DATASET SECTION:
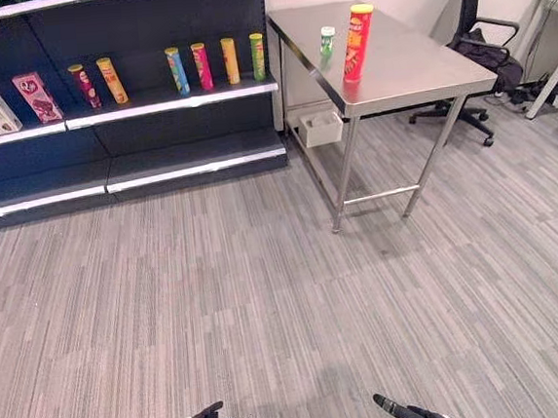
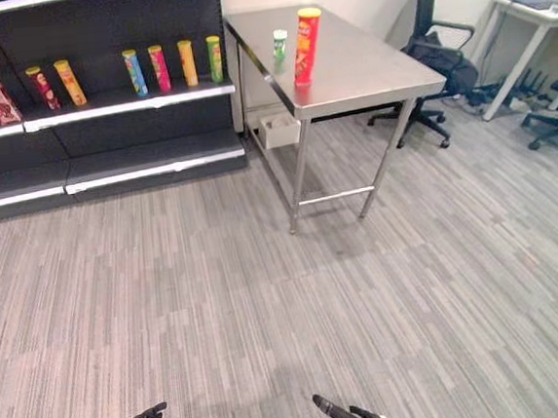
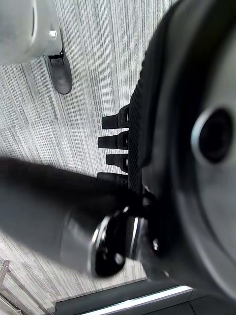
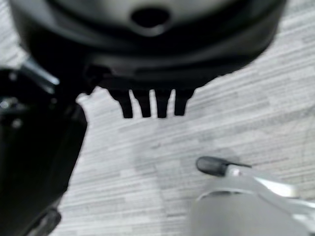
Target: Put the goods on the table back onto the shelves and tidy them up.
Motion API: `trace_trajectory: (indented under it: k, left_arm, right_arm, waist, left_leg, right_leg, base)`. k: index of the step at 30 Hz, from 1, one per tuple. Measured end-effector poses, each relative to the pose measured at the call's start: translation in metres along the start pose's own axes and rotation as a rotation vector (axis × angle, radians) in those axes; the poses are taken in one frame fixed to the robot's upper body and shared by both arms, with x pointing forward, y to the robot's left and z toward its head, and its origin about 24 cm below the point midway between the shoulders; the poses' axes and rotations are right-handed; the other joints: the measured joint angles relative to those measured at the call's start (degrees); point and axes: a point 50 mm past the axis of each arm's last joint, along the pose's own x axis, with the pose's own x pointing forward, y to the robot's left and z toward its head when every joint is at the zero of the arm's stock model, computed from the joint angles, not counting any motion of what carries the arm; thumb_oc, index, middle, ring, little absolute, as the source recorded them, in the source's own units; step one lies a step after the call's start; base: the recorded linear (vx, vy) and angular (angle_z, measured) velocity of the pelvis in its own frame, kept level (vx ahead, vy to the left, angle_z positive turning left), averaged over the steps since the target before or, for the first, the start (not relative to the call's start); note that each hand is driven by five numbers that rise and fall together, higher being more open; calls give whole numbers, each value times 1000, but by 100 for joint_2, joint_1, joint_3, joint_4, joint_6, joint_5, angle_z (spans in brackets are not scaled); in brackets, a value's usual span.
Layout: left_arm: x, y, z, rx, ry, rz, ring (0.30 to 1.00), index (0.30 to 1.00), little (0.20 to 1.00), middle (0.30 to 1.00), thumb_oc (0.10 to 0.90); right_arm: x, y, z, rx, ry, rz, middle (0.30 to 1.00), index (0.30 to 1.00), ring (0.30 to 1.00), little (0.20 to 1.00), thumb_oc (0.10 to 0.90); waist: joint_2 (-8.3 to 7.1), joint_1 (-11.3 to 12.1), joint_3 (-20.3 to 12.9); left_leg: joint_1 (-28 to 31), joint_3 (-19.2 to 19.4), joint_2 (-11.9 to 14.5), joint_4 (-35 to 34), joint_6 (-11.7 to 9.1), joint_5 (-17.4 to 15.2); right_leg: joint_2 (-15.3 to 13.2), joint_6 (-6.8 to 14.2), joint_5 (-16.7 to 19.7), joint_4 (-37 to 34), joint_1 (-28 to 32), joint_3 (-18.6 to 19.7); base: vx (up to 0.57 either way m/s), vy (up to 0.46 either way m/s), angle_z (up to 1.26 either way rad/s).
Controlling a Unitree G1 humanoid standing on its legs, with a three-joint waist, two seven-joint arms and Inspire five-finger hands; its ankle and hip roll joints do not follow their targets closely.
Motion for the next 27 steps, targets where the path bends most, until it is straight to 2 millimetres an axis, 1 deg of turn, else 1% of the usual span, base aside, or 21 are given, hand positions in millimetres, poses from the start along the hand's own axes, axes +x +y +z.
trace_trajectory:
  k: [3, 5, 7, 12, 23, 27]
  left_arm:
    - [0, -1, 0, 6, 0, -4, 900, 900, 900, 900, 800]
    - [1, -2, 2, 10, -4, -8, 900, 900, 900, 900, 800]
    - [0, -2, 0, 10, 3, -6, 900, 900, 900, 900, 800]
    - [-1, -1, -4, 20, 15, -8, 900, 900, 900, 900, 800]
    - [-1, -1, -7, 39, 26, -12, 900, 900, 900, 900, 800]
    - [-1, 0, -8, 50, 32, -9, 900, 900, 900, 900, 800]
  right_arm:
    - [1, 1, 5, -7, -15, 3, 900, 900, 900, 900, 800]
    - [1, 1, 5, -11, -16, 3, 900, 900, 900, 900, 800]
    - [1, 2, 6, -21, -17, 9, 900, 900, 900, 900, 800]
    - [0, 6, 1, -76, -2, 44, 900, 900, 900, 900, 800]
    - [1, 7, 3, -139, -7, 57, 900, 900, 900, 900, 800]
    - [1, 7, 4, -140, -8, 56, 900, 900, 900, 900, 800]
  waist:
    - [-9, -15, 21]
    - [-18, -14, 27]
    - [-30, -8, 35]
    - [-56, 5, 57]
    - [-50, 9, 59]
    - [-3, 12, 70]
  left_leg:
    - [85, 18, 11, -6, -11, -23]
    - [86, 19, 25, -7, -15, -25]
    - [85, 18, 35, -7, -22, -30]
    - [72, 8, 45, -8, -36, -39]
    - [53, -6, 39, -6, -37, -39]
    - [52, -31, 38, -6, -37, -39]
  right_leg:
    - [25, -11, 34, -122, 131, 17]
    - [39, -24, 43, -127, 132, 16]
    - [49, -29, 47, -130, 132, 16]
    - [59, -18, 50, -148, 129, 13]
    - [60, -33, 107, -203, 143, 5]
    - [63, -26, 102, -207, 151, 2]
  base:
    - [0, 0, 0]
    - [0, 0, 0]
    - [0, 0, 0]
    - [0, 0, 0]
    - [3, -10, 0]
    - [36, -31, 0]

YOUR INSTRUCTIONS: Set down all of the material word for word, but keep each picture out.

EXERCISE OUTPUT:
Target: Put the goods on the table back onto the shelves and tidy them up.
Motion API: `trace_trajectory: (indented under it: k, left_arm, right_arm, waist, left_leg, right_leg, base)`. k: index of the step at 30 Hz, from 1, one per tuple. Measured end-effector poses, each relative to the pose measured at the call's start: translation in metres along the start pose's own axes and rotation as a rotation vector (axis × angle, radians) in those axes; the poses are taken in one frame fixed to the robot's upper body and shared by both arms, with x pointing forward, y to the robot's left and z toward its head, and its origin about 24 cm below the point midway between the shoulders; the poses' axes and rotations are right-handed; the other joints: the measured joint angles relative to those measured at the call's start (degrees); point and axes: a point 50 mm past the axis of each arm's last joint, along the pose's own x axis, with the pose's own x pointing forward, y to the robot's left and z toward its head when every joint is at the zero of the arm's stock model, computed from the joint angles, not counting any motion of what carries the arm; thumb_oc, index, middle, ring, little absolute, as the source recorded them, in the source's own units; step one lies a step after the call's start; base: the recorded linear (vx, vy) and angular (angle_z, measured) velocity of the pelvis in its own frame, kept level (vx ahead, vy to the left, angle_z positive turning left), averaged over the steps since the target before or, for the first, the start (not relative to the call's start); note that each hand is driven by five numbers that rise and fall together, higher being more open; calls give whole numbers, each value times 1000, but by 100 for joint_2, joint_1, joint_3, joint_4, joint_6, joint_5, angle_z (spans in brackets are not scaled); in brackets, a value's usual span.
Layout: left_arm: x, y, z, rx, ry, rz, ring (0.30 to 1.00), index (0.30 to 1.00), little (0.20 to 1.00), middle (0.30 to 1.00), thumb_oc (0.10 to 0.90); right_arm: x, y, z, rx, ry, rz, middle (0.30 to 1.00), index (0.30 to 1.00), ring (0.30 to 1.00), little (0.20 to 1.00), thumb_oc (0.10 to 0.90); waist: joint_2 (-8.3 to 7.1), joint_1 (-11.3 to 12.1), joint_3 (-20.3 to 12.9); left_leg: joint_1 (-28 to 31), joint_3 (-19.2 to 19.4), joint_2 (-11.9 to 14.5), joint_4 (-35 to 34), joint_6 (-11.7 to 9.1), joint_5 (-17.4 to 15.2); right_leg: joint_2 (-15.3 to 13.2), joint_6 (-6.8 to 14.2), joint_5 (-16.7 to 19.7), joint_4 (-37 to 34), joint_1 (-28 to 32), joint_3 (-18.6 to 19.7); base: vx (up to 0.57 either way m/s), vy (up to 0.46 either way m/s), angle_z (up to 1.26 either way rad/s).
Controlling a Unitree G1 humanoid standing on its legs, with a three-joint waist, two seven-joint arms and Inspire five-finger hands; its ankle and hip roll joints do not follow their targets closely.
Motion for the next 27 steps, targets where the path bends most, until it is straight to 2 millimetres an axis, 1 deg of turn, else 1% of the usual span, base aside, or 21 are given, hand positions in millimetres, poses from the start along the hand's own axes, axes +x +y +z.
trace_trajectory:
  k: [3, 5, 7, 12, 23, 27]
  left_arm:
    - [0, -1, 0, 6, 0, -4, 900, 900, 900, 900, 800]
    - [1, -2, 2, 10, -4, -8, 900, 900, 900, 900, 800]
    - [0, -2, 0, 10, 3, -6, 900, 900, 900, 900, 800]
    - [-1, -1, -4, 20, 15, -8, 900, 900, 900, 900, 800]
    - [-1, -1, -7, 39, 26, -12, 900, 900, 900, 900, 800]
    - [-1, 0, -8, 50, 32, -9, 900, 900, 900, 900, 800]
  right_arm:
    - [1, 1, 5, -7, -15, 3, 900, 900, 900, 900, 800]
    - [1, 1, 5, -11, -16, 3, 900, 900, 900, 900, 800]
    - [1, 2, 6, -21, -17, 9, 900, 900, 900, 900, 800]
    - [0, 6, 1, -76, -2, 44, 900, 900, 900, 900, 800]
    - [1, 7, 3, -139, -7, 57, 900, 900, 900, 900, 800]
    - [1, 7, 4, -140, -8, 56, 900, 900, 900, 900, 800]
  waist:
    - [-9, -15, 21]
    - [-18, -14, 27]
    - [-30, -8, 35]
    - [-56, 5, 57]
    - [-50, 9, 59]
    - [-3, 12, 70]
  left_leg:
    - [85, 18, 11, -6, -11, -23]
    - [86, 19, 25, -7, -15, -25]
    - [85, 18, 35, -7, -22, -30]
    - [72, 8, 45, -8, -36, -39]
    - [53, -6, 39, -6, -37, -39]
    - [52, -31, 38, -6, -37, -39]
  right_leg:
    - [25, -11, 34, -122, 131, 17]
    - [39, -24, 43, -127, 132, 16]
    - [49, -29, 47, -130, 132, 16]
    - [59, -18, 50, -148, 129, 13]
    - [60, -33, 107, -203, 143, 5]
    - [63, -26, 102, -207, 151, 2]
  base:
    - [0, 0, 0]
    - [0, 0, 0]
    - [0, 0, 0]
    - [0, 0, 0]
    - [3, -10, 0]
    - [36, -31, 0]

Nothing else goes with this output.